GOAL OF THE EXERCISE » Write every record below out exactly; no images.
Start of SUPPLIED DATA
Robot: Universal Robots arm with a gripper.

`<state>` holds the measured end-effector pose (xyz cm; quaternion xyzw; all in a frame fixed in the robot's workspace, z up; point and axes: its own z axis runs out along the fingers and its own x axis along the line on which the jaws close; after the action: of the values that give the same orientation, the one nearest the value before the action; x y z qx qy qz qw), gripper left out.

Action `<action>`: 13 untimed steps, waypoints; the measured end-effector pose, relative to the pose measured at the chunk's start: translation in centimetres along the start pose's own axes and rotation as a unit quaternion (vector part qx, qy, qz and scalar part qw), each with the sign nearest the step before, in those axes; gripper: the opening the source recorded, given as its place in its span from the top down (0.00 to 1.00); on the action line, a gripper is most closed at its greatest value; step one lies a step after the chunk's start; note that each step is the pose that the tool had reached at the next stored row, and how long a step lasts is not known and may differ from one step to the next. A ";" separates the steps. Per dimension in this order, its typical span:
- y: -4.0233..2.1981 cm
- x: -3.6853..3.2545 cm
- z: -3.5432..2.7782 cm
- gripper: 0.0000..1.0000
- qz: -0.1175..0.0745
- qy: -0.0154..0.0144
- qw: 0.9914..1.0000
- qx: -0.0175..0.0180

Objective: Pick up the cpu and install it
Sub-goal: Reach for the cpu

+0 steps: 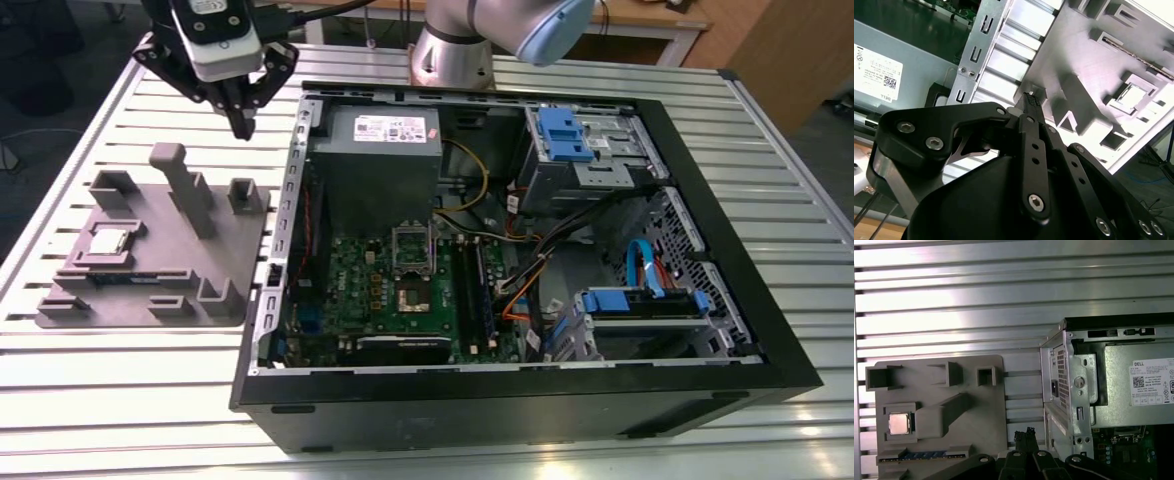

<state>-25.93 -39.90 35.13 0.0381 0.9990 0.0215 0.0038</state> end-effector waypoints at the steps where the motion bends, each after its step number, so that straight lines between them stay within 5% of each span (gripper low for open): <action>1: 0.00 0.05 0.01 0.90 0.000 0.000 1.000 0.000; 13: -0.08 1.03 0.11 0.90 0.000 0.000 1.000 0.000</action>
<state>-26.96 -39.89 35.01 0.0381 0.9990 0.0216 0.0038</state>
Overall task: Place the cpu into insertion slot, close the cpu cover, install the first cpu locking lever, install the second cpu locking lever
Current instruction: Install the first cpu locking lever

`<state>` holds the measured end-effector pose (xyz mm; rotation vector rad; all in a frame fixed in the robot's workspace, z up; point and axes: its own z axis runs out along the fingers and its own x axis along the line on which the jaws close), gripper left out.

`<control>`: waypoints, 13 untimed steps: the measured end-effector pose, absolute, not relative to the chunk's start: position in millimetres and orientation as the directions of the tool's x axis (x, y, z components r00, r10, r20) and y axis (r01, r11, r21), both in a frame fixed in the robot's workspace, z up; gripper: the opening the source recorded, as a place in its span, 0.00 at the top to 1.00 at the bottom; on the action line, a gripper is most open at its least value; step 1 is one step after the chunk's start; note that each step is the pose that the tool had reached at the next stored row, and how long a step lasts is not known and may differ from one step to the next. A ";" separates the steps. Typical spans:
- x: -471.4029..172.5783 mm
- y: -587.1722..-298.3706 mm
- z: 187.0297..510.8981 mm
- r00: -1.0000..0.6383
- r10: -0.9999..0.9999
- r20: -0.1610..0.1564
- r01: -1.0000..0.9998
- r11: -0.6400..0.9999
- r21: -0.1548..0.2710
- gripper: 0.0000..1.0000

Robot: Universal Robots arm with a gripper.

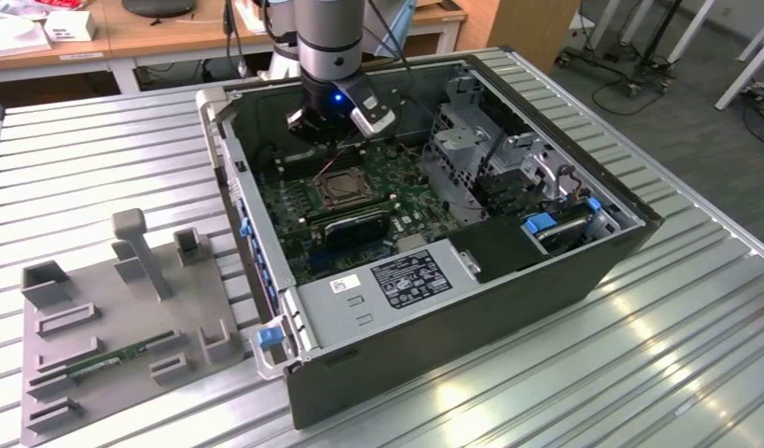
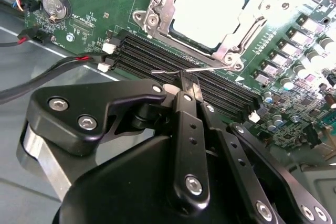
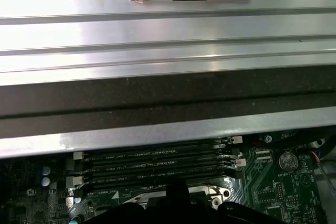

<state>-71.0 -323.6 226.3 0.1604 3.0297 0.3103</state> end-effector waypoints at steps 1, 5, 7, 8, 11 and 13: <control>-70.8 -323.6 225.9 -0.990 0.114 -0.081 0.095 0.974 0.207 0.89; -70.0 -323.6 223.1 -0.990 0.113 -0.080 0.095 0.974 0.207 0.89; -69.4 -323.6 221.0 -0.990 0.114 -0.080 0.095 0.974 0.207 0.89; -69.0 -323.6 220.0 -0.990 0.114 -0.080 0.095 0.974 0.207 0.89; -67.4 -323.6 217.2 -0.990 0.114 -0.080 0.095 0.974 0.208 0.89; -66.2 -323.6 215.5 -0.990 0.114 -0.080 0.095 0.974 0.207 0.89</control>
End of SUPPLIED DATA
RESPONSE »
Robot: Universal Robots arm with a gripper.

`<state>` holds the measured end-effector pose (xyz cm; quaternion xyzw; all in a frame fixed in the robot's workspace, z up; point and axes: its own z axis runs out along the fingers and its own x axis along the line on which the jaws close; after the action: of the values that give the same orientation, the one nearest the value before the action; x y z qx qy qz qw), gripper left out.

Action `<action>`: 13 untimed steps, waypoints; the measured end-effector pose, relative to the pose measured at the chunk's start: translation in centimetres along the start pose's own axes and rotation as a unit quaternion (vector part qx, qy, qz and scalar part qw), each with the sign nearest the step before, in those axes; gripper: the opening the source recorded, given as its place in its span from the top down (0.00 to 1.00); on the action line, a gripper is most closed at its greatest value; step one lies a step after the chunk's start; note that each step is the pose that the tool had reached at the next stored row, and how long a step lasts is not known and may differ from one step to the next. A ";" separates the steps. Per dimension in this order, its typical span:
- y: -4.0233..2.1981 cm
- x: -3.6853..3.2545 cm
- z: -3.5432..2.7782 cm
- gripper: 0.0000..1.0000
- qz: -0.1175..0.0745
- qy: -0.0154..0.0144
- qw: 0.9914..1.0000
- qx: -0.0175..0.0180

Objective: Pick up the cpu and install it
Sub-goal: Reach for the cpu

+0 steps: 

<state>-25.93 -39.90 35.13 0.0381 0.9990 0.0215 0.0038</state> end-effector waypoints at the steps where the motion bends, each after its step number, so that straight lines between them stay within 5% of each span (gripper low for open): <action>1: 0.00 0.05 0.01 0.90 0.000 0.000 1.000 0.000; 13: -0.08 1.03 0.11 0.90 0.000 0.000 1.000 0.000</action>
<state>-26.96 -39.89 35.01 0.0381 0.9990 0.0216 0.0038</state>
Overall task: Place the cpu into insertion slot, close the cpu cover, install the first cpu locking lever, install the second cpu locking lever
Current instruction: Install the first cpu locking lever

`<state>` holds the measured end-effector pose (xyz mm; rotation vector rad; all in a frame fixed in the robot's workspace, z up; point and axes: its own z axis runs out along the fingers and its own x axis along the line on which the jaws close), gripper left out.

`<control>`: waypoints, 13 untimed steps: the measured end-effector pose, absolute, not relative to the chunk's start: position in millimetres and orientation as the directions of the tool's x axis (x, y, z components r00, r10, r20) and y axis (r01, r11, r21), both in a frame fixed in the robot's workspace, z up; gripper: the opening the source recorded, as a place in its span, 0.00 at the top to 1.00 at the bottom; on the action line, a gripper is most open at its least value; step 1 is one step after the chunk's start; note that each step is the pose that the tool had reached at the next stored row, and how long a step lasts is not known and may differ from one step to the next. A ";" separates the steps. Typical spans:
- x: -471.4029..172.5783 mm
- y: -587.1722..-298.3706 mm
- z: 187.0297..510.8981 mm
- r00: -1.0000..0.6383
- r10: -0.9999..0.9999
- r20: -0.1610..0.1564
- r01: -1.0000..0.9998
- r11: -0.6400..0.9999
- r21: -0.1548..0.2710
- gripper: 0.0000..1.0000

Robot: Universal Robots arm with a gripper.


<state>-71.0 -323.6 226.3 0.1604 3.0297 0.3103</state> end-effector waypoints at steps 1, 5, 7, 8, 11 and 13: <control>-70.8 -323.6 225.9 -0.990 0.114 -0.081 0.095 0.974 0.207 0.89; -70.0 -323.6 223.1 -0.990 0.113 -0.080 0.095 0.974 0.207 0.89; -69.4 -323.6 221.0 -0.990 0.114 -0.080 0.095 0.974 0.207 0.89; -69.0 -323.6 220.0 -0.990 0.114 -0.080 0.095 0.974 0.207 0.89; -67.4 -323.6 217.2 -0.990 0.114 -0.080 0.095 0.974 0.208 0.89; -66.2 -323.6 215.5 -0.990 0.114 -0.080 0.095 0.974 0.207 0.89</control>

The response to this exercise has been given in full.